## DATA LISTING
--- START ---
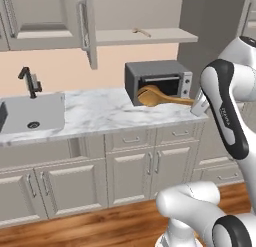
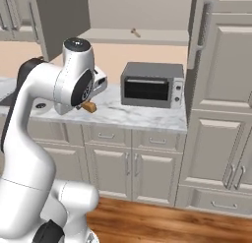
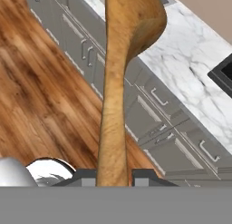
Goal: Organize the utensils by type. Pick up the wooden spoons from the counter and place them in the open cabinet. Then pick up the metallic utensils from the counter and place them in the open drawer.
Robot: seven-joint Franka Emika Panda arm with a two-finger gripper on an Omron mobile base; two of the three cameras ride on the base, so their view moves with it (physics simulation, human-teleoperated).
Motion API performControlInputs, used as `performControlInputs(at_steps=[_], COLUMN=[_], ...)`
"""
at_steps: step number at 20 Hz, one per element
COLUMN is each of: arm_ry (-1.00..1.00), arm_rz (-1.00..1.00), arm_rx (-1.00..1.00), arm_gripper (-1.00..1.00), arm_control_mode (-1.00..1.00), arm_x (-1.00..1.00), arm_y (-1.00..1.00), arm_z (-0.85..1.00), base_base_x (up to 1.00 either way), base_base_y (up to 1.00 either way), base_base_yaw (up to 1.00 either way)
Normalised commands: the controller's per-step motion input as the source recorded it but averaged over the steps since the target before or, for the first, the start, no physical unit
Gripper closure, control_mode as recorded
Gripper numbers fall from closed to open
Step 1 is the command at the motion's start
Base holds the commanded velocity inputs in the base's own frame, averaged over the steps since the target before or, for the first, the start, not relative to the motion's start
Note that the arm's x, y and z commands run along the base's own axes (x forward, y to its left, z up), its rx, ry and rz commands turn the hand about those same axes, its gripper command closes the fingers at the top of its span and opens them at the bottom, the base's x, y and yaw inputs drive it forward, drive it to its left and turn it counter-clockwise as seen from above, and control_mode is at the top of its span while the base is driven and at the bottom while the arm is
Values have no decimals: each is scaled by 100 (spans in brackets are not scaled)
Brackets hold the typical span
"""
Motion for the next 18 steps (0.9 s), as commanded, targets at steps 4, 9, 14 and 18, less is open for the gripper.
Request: performControlInputs(at_steps=[4,9,14,18], arm_ry=[0,0,0,0], arm_rz=[0,0,0,0], arm_rx=[0,0,0,0], arm_gripper=[100,100,100,100], arm_control_mode=[100,100,100,100], arm_x=[0,0,0,0], arm_y=[0,0,0,0], arm_z=[0,0,0,0], base_base_x=[29,61,79,72], base_base_y=[-15,-3,-2,-9], base_base_yaw=[-6,0,0,0])
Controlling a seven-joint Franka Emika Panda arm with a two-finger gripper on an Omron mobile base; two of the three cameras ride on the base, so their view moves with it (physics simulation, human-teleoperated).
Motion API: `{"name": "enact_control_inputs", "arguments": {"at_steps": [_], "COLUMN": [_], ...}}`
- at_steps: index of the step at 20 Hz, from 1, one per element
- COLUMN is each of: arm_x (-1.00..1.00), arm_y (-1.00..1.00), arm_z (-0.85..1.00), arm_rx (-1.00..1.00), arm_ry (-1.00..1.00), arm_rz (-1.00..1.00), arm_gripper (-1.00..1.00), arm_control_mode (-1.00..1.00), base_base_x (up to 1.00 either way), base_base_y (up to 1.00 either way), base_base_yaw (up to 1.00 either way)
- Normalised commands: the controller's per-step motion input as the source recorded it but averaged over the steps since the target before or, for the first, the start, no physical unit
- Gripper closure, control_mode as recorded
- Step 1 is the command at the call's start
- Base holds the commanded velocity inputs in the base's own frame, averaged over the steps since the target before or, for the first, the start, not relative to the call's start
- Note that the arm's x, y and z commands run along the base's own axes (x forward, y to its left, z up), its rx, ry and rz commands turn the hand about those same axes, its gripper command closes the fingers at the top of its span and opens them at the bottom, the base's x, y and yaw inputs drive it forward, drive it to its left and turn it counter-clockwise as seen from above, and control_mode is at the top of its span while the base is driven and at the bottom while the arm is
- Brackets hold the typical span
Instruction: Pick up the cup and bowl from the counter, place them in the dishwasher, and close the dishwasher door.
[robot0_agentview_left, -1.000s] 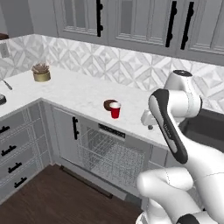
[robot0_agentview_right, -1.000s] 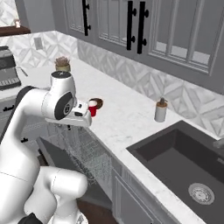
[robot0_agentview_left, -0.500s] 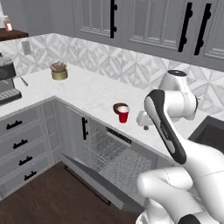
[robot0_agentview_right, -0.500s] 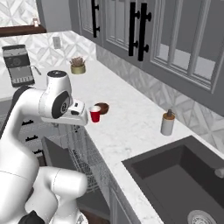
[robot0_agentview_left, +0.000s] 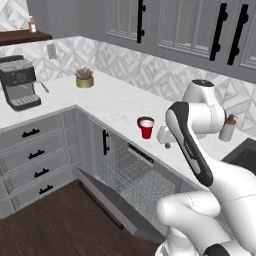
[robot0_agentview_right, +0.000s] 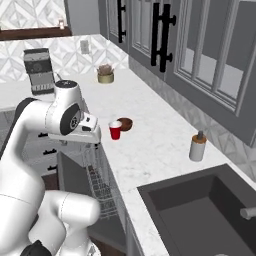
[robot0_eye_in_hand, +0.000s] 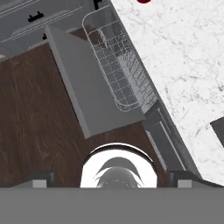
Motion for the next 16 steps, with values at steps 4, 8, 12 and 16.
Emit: {"name": "enact_control_inputs", "arguments": {"at_steps": [4, 8, 12, 16], "arm_x": [0.00, 0.00, 0.32, 0.58], "arm_y": [0.00, 0.00, 0.00, 0.01], "arm_z": [0.00, 0.00, 0.14, -0.01], "arm_rx": [0.00, 0.00, -0.01, -0.05], "arm_ry": [0.00, 0.00, 0.08, 0.01], "arm_rz": [0.00, 0.00, -0.01, -0.01], "arm_gripper": [-1.00, -1.00, -1.00, -1.00], "arm_control_mode": [1.00, 1.00, -1.00, -1.00], "base_base_x": [0.08, 0.30, 0.00, 0.00], "base_base_y": [-0.30, -0.12, 0.00, 0.00], "base_base_yaw": [0.20, 0.05, 0.00, 0.00]}}
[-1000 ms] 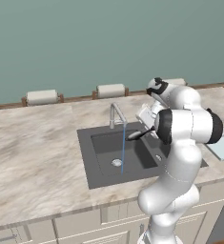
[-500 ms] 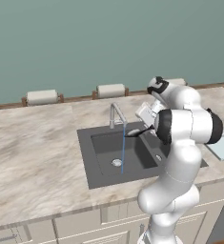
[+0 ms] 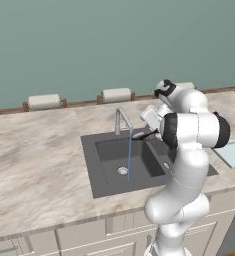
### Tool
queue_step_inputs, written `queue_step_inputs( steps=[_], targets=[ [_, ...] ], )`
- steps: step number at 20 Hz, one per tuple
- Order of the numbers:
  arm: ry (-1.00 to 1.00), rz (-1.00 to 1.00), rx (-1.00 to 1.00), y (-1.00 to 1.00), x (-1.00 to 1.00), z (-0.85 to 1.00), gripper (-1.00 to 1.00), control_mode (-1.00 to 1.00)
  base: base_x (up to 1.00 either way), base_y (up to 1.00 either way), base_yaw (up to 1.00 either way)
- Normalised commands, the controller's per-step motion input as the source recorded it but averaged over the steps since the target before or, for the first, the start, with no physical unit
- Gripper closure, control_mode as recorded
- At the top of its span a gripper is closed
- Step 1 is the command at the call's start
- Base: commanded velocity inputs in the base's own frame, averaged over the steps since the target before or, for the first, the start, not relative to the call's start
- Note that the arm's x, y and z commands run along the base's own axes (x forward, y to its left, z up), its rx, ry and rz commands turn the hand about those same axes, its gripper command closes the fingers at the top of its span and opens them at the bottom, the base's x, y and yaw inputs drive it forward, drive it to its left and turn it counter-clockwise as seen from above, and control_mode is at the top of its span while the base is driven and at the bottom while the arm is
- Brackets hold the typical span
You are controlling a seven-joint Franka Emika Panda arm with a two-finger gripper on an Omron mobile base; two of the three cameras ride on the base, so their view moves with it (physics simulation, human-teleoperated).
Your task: Take the fish out of the fridge, briefly rinse it in the sink, and place it on the tray next to the sink.
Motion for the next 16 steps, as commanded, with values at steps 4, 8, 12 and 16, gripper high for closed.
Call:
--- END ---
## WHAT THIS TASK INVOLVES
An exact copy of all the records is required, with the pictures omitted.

## ANSWER BOX
Goal: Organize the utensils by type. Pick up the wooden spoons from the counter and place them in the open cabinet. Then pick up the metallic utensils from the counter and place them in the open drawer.
Robot: seven-joint Franka Emika Panda arm with a two-finger gripper on an Omron mobile base; two of the three cameras ride on the base, so their view moves with it (physics simulation, human-teleoperated).
Motion API performControlInputs, used as `performControlInputs(at_steps=[_], COLUMN=[_], ...)`
"""
at_steps: step number at 20 Hz, one per element
COLUMN is each of: arm_ry (-1.00..1.00), arm_rz (-1.00..1.00), arm_rx (-1.00..1.00), arm_gripper (-1.00..1.00), arm_control_mode (-1.00..1.00), arm_x (-1.00..1.00), arm_y (-1.00..1.00), arm_z (-0.85..1.00), base_base_x (up to 1.00 either way), base_base_y (up to 1.00 either way), base_base_yaw (up to 1.00 either way)
Normalised commands: the controller's per-step motion input as the source recorded it but averaged over the steps since the target before or, for the first, the start, no physical unit
Gripper closure, control_mode as recorded
Gripper numbers fall from closed to open
Step 1 is the command at the motion's start
Base holds the commanded velocity inputs in the base's own frame, averaged over the steps since the target before or, for the first, the start, not relative to the motion's start
Note that the arm's x, y and z commands run along the base's own axes (x forward, y to its left, z up), its rx, ry and rz commands turn the hand about those same axes, its gripper command closes the fingers at the top of its span and opens them at the bottom, the base's x, y and yaw inputs drive it forward, drive it to its left and turn it counter-clockwise as seen from above, and control_mode is at the top of its span while the base is driven and at the bottom while the arm is
Values have no decimals: each is scaled by 100 (spans in brackets are not scaled)
Brackets hold the typical span
"""
Motion for the next 18 steps (0.9 s), as commanded, targets at steps 4, 9, 14 and 18, less is open for the gripper.
Request: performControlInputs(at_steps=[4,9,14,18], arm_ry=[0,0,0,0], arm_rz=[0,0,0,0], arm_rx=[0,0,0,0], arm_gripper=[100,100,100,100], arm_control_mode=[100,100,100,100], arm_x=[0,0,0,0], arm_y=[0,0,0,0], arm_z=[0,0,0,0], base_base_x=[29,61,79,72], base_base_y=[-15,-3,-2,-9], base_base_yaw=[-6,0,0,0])
Controlling a seven-joint Franka Emika Panda arm with a two-finger gripper on an Omron mobile base; two of the three cameras ride on the base, so their view moves with it (physics simulation, human-teleoperated).
Motion API: `{"name": "enact_control_inputs", "arguments": {"at_steps": [_], "COLUMN": [_], ...}}`
- at_steps: index of the step at 20 Hz, from 1, one per element
- COLUMN is each of: arm_x (-1.00..1.00), arm_y (-1.00..1.00), arm_z (-0.85..1.00), arm_rx (-1.00..1.00), arm_ry (-1.00..1.00), arm_rz (-1.00..1.00), arm_gripper (-1.00..1.00), arm_control_mode (-1.00..1.00), base_base_x (up to 1.00 either way), base_base_y (up to 1.00 either way), base_base_yaw (up to 1.00 either way)
- Normalised commands: the controller's per-step motion input as the source recorded it but averaged over the steps since the target before or, for the first, the start, no physical unit
- Gripper closure, control_mode as recorded
- Step 1 is the command at the call's start
- Base holds the commanded velocity inputs in the base's own frame, averaged over the steps since the target before or, for the first, the start, not relative to the call's start
- Note that the arm's x, y and z commands run along the base's own axes (x forward, y to its left, z up), its rx, ry and rz commands turn the hand about those same axes, its gripper command closes the fingers at the top of its span and opens them at the bottom, the base's x, y and yaw inputs drive it forward, drive it to its left and turn it counter-clockwise as seen from above, and control_mode is at the top of its span while the base is driven and at the bottom while the arm is
- Brackets hold the typical span
Instruction: Pick up the cup and bowl from the counter, place them in the dishwasher, and close the dishwasher door.
[robot0_agentview_left, -1.000s] 
[robot0_agentview_right, -1.000s] 
[robot0_agentview_left, -0.500s] 
[robot0_agentview_right, -0.500s] 
[robot0_agentview_left, +0.000s] 
[robot0_agentview_right, +0.000s] 
[robot0_eye_in_hand, +0.000s] 
Motion for the next 16 steps, with values at steps 4, 8, 12 and 16.
Emit: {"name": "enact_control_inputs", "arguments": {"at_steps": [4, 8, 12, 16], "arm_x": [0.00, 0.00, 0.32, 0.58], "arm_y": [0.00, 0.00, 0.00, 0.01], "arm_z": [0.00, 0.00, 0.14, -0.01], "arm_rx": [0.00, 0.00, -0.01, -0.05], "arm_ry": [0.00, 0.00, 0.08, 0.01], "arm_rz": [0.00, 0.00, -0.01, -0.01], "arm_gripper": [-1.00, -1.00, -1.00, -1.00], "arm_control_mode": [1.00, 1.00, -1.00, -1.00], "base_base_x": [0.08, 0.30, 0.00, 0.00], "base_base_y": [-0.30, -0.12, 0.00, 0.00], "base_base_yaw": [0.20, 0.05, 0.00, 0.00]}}
[-1000 ms] 
[-500 ms] 
[+0 ms] 
### Tool
queue_step_inputs, written `queue_step_inputs( steps=[_], targets=[ [_, ...] ], )`
- steps: step number at 20 Hz, one per tuple
- Order of the numbers:
  arm: ry (-1.00 to 1.00), rz (-1.00 to 1.00), rx (-1.00 to 1.00), y (-1.00 to 1.00), x (-1.00 to 1.00), z (-0.85 to 1.00), gripper (-1.00 to 1.00), control_mode (-1.00 to 1.00)
  base: base_x (up to 1.00 either way), base_y (up to 1.00 either way), base_yaw (up to 1.00 either way)
- Normalised commands, the controller's per-step motion input as the source recorded it but averaged over the steps since the target before or, for the first, the start, with no physical unit
- Gripper closure, control_mode as recorded
- At the top of its span a gripper is closed
- Step 1 is the command at the call's start
- Base: commanded velocity inputs in the base's own frame, averaged over the steps since the target before or, for the first, the start, not relative to the call's start
- Note that the arm's x, y and z commands run along the base's own axes (x forward, y to its left, z up), its rx, ry and rz commands turn the hand about those same axes, its gripper command closes the fingers at the top of its span and opens them at the bottom, the base's x, y and yaw inputs drive it forward, drive it to its left and turn it counter-clockwise as seen from above, and control_mode is at the top of its span while the base is driven and at the bottom while the arm is
- Brackets hold the typical span
You are controlling a seven-joint Franka Emika Panda arm with a two-finger gripper on an Omron mobile base; two of the three cameras ride on the base, so their view moves with it (physics simulation, human-teleoperated).
Your task: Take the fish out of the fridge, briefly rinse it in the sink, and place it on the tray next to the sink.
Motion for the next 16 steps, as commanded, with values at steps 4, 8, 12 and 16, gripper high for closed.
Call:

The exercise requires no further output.